A leurs avis, il serait important que le ministère de tutelle, celui des Affaires culturelles, “entame un dialogue sérieux avec les différents acteurs culturels dans le théâtre afin d’identifier leurs préoccupations et faire un véritable diagnostic de l’état actuel du théâtre”. Ils estiment qu’une telle démarche permettrait de “hâter les décisions en vue d’améliorer la situation des professionnels et encourager les jeunes diplômes à y investir”.
Certains intervenants ont mentionné la situation fragile de certains acteurs dans le théâtre, contraints à travailler dans d’autres secteurs. Sans oublier de mentionner la grande concentration des jeunes dans la capitale, ce qui expliquerait en partie le manque de professionnels dans le théâtre des régions de l’intérieur du pays. Une situation qui oblige, estime-t-on, le ministère de tutelle à mieux encourager les initiatives privées des promoteurs culturels en régions.
En l’absence de la volonté et la conscience politique nécessaires, les académiciens parlent d’espaces régionaux qui pratiquent plutôt “une forme de résistance culturelle”. Des générations se sont succédé et le calvaire des hommes de théâtre continue, ce qui expliquerait le manque de sérieux des décideurs dans le secteur culturel, souligne-t-on encore. “Une politique qui avait enlisé les professionnels dans des problèmes sociaux et financiers”, ont-ils encore regretté, dans un secteur, le théâtre, “demeuré le maillon faible dans toute la chaine de la création”.
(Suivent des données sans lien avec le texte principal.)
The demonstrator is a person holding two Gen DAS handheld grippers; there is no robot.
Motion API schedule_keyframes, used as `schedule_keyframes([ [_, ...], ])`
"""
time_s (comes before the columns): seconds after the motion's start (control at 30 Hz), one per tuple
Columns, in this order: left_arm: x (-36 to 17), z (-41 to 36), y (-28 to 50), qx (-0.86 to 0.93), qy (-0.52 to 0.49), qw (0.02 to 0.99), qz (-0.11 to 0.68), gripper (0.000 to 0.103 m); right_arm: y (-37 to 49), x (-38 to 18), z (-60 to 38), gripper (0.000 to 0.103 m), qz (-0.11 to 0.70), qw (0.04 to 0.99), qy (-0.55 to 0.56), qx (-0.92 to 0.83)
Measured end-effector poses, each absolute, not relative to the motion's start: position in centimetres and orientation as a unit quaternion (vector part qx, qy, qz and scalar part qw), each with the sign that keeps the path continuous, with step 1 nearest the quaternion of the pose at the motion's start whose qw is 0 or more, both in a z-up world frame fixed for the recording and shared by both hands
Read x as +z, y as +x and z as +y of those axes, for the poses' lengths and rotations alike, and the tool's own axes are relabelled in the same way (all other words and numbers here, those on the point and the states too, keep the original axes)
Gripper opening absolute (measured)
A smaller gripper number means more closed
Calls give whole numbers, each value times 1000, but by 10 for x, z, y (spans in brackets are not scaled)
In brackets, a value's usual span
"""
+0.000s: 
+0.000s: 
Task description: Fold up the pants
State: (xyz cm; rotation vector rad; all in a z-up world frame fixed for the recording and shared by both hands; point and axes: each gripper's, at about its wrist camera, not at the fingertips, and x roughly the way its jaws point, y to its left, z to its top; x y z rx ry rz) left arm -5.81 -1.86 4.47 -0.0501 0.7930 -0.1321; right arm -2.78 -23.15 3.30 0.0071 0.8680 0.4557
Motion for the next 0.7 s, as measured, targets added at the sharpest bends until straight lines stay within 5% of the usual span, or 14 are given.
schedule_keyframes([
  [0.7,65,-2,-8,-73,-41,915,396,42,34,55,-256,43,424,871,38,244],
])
“Le réseautage, entre centres régionaux et autres institutions publiques dont des ministères ainsi que les universités, serait à leurs avis, une alternative pour la réalisation de projets communs”. Pour certains, l’expérience de mise en place d’une unité de recherche et d’étude destinée à la publication et à la documentation, au sein du centre des arts scéniques et dramatiques à Kairouan, serait un exemple à suivre pour les reste des centres. Cependant, des expériences remarquables d’espaces créées par de jeunes entrepreneurs culturels dans les régions, tels qu’à Médenine, Beni Khedache et Kasserine ont été mentionnées.
Trois séances avaient été au menu de la journée inaugurale consacrée à la question d’une politique culturelle qui prône la centralisation théâtrale. Les débats ont surtout porté sur “le vide juridique dans le théâtre régional persiste depuis 1956”, année de la proclamation de l’indépendance tunisienne.
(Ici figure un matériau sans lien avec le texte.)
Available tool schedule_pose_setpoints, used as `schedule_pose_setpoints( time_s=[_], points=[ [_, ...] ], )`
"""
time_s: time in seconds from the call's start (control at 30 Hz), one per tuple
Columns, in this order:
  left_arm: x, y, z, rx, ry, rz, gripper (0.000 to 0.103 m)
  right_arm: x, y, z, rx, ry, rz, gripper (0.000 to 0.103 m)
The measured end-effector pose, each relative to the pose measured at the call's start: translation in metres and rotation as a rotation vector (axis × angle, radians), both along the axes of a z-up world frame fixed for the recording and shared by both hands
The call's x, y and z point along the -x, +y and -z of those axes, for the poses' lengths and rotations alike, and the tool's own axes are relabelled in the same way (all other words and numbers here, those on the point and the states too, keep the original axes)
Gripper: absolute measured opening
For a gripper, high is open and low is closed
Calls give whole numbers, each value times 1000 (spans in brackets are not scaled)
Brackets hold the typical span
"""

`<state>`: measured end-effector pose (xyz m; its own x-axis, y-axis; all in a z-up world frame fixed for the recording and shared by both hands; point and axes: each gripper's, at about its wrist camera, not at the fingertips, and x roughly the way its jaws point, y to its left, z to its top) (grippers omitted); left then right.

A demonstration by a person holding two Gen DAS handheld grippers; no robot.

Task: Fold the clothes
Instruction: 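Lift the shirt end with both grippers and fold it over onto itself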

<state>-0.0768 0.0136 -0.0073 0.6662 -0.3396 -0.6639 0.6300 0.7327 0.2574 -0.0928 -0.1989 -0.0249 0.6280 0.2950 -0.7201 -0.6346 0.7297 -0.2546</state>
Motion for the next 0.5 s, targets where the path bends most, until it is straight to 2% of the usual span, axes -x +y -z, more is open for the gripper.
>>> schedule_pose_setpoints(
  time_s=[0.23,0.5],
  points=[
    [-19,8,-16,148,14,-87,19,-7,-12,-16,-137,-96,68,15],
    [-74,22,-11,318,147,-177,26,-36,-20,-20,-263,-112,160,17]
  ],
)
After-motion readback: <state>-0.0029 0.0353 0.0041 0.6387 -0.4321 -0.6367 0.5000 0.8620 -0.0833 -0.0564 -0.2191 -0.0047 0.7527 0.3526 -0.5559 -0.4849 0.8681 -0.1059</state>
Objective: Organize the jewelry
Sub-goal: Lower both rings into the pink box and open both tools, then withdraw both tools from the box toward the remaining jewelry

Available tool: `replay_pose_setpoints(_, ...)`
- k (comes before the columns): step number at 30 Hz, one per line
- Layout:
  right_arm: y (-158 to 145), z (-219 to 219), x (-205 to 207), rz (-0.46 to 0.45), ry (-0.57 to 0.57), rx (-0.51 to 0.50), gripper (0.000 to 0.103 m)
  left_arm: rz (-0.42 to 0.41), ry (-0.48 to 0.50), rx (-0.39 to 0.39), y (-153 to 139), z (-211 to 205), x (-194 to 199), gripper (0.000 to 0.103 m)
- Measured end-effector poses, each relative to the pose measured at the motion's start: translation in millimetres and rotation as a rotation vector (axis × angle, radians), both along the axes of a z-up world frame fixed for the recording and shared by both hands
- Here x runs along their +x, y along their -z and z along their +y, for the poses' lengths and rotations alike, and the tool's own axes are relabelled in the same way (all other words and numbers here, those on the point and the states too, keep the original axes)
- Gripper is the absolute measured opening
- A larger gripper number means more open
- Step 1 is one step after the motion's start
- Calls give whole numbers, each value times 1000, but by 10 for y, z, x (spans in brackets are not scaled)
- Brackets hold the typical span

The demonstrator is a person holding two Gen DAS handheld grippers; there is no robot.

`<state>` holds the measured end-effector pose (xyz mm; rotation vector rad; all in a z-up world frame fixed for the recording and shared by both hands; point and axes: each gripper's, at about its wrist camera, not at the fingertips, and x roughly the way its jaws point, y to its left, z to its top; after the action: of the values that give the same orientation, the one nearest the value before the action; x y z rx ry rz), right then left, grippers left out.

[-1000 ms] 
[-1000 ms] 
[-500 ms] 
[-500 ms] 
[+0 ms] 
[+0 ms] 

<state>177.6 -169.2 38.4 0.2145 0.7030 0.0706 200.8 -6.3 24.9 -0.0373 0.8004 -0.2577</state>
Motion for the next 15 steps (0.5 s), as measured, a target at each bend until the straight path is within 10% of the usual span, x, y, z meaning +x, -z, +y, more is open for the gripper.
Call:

La première expérience nationale de décentralisation du théâtre de 1967 à 1968 demeure une référence pour les académiciens et dramaturges tunisiens qui s’interrogent sur l’engagement réel des autorités à appliquer et à ancrer le principe de décentralisation culturelle dans le pays.
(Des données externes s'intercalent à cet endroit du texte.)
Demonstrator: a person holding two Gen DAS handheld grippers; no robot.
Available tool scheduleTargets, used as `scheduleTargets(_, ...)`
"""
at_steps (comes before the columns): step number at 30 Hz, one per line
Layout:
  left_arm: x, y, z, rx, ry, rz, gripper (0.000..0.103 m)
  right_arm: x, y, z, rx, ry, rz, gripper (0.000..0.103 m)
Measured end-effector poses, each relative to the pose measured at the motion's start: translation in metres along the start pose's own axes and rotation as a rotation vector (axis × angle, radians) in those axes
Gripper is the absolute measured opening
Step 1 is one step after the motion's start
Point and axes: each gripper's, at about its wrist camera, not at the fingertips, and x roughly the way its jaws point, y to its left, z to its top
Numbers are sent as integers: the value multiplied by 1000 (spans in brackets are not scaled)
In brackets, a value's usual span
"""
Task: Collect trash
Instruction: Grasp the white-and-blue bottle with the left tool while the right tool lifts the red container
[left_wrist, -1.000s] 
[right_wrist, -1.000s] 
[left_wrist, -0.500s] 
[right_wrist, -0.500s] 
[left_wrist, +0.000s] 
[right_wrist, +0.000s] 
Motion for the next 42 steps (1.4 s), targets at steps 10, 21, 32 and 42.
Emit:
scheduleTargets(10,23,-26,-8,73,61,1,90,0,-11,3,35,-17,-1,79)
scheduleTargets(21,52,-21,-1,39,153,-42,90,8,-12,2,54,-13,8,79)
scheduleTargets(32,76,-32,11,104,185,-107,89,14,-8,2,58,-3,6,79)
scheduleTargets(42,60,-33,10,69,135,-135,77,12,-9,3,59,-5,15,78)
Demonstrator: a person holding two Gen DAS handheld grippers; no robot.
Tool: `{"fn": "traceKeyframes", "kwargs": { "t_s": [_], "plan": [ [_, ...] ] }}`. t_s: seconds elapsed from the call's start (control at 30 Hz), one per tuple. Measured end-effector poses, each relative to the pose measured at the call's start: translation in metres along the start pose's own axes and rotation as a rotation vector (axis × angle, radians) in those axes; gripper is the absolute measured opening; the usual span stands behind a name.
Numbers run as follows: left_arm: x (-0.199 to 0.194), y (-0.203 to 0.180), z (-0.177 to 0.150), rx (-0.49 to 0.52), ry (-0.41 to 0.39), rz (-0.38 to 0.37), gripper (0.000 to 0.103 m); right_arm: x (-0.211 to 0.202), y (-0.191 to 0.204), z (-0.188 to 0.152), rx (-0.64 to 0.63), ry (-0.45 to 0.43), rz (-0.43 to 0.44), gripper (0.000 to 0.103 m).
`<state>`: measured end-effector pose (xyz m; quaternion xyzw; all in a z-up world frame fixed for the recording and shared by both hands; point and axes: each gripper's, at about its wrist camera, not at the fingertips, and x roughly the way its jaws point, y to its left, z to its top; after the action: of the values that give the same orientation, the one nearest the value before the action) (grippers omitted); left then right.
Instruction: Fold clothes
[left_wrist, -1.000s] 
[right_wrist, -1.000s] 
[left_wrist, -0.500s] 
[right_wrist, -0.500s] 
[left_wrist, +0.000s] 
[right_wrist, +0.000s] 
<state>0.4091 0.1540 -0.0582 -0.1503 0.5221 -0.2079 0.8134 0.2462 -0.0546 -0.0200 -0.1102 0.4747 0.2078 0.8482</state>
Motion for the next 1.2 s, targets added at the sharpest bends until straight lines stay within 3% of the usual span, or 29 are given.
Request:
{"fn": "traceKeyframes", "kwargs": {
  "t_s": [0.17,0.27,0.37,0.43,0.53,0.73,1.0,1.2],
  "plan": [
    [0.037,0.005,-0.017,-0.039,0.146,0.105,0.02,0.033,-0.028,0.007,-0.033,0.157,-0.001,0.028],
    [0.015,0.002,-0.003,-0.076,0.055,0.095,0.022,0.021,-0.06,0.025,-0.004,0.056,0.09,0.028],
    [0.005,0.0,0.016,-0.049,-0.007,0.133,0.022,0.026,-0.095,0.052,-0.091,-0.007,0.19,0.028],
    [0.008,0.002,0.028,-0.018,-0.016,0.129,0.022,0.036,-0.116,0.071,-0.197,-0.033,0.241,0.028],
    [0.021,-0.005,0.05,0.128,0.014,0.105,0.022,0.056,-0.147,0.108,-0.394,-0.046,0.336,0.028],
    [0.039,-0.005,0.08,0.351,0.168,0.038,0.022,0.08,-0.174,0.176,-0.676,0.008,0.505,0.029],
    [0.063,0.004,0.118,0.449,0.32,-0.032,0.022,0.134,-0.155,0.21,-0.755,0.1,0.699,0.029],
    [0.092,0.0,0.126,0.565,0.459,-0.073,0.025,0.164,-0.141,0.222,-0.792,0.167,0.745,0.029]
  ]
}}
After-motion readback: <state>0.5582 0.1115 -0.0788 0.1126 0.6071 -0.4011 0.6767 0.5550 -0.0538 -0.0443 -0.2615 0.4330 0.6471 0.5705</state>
Des lectures analytiques sur l’état des lieux dans les institutions théâtrales en Tunisie, font ressurgir des lacunes multiples. Le cas le plus patent est celui de la Troupe de la ville de Tunis dont le fonctionnement n’est régit par aucun cadre juridique, et même ses membres sont des fonctionnaires auprès de la municipalité de Tunis.
Encore plus, le Théâtre national tunisien (TNT) n’est parvenu à avoir son propre statut de base et son siège social, sis dans le bâtiment d’un ancien palais beylical du 19ème siècle, qu’en 1988 date à la quelle il a été placé sous la direction de Mohamed Driss. Le TNT, actuellement dirigé par le dramaturge Fadhel Jaibi, est une institution placée sous la tutelle du ministère des Affaires Culturelles et bénéficie d’une autonomie financière. Formation, production et distribution relèvent des prérogatives du TNT qui dispose de deux espaces, à savoir “Le palais du théâtre” et “Le 4ème Art”.
Revenant sur l’historique de l’intérêt politique au théâtre dans les régions, les professionnels du théâtre se rappellent le célèbre discours de l’ancien président Habib Bourguiba, en novembre 1967, qui avait prôné la création de troupes nationales de théâtre. Un appel qui n’a pas été concrétisé jusqu’à nos jours, ont-ils regretté.